───── Provided material

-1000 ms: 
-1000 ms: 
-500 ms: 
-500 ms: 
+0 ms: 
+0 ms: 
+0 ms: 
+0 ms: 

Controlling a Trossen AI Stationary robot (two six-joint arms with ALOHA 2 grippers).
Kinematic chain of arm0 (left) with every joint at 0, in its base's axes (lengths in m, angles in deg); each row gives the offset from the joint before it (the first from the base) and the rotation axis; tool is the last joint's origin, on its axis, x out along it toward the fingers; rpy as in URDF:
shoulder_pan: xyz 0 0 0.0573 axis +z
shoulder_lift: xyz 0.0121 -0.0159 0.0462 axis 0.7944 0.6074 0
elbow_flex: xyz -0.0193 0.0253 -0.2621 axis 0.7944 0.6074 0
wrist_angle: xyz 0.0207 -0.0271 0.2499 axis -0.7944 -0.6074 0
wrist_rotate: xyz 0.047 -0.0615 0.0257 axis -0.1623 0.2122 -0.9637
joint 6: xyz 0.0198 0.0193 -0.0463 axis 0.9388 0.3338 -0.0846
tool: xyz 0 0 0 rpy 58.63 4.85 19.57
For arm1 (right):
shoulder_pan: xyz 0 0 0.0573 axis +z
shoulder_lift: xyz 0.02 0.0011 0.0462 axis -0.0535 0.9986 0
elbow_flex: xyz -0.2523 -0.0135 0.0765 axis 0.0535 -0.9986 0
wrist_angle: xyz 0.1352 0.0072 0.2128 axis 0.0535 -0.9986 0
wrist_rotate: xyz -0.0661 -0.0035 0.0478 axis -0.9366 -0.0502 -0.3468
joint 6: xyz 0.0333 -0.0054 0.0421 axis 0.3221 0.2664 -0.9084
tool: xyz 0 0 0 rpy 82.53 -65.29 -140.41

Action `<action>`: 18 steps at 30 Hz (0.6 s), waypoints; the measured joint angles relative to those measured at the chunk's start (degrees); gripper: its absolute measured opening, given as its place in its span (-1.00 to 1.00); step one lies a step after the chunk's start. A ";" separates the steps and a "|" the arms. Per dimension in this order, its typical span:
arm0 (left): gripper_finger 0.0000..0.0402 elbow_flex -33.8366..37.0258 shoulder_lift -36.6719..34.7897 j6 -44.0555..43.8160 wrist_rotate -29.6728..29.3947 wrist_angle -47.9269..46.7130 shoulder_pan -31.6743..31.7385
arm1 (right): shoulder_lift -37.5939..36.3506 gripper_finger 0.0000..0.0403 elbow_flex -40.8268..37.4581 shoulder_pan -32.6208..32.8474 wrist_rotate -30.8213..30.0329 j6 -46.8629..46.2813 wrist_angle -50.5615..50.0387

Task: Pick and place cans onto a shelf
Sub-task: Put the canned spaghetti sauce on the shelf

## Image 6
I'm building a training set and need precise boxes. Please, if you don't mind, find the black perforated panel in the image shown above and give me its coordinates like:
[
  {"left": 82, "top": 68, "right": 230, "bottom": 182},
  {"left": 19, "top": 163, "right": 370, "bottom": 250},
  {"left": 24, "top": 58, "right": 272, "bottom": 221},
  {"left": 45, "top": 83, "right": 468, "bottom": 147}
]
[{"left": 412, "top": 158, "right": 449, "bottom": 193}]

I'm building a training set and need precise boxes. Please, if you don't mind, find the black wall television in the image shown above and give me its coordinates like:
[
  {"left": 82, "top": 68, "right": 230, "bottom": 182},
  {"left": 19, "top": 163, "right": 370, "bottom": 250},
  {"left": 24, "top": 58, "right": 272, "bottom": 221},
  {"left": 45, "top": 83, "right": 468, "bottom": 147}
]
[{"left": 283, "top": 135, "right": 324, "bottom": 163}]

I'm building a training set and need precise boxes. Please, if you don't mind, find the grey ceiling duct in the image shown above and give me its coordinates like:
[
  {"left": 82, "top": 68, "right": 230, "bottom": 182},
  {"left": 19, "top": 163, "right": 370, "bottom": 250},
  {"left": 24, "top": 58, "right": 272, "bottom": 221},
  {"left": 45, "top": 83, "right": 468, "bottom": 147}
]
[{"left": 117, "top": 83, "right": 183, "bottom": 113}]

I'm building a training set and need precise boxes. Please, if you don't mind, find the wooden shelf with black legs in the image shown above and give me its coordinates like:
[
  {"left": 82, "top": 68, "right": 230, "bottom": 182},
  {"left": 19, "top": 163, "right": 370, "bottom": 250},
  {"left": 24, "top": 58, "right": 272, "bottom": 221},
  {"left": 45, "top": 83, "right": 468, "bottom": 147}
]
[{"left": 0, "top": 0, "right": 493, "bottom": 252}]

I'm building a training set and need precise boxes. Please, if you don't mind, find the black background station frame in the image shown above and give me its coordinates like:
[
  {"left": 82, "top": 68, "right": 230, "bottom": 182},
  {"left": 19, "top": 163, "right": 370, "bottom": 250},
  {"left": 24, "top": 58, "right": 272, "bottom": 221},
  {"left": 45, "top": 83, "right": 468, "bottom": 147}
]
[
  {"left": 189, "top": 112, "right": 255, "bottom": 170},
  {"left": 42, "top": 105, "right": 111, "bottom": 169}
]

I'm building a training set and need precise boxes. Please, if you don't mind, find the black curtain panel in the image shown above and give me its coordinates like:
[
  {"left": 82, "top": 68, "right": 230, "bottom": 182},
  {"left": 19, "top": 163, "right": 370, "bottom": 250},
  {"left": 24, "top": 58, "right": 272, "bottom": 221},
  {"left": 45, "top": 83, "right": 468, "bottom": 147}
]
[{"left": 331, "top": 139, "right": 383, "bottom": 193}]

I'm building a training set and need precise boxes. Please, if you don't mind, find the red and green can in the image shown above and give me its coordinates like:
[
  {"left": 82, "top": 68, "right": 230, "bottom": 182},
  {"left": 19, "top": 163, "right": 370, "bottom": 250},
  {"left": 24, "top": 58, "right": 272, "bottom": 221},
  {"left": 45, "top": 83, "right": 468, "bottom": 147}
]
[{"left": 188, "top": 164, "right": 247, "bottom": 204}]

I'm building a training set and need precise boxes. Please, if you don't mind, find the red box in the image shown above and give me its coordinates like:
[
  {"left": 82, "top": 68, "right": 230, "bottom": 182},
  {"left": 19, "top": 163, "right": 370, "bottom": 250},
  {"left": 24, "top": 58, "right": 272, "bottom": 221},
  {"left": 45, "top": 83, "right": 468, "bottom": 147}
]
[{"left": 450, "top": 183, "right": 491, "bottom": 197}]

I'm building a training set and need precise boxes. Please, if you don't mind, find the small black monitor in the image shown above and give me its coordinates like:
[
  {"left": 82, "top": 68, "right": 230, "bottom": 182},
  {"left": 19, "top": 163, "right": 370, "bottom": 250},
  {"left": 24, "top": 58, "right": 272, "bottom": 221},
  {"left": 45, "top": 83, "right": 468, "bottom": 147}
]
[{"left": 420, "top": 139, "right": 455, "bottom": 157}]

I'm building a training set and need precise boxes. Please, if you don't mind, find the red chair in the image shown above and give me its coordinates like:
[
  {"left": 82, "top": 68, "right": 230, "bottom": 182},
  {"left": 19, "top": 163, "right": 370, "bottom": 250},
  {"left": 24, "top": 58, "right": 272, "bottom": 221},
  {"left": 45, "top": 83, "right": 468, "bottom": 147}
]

──────────

- Problem description -
Given the entries above, count how many lines include the word "panel"; respond with the number only.

- Response area -
2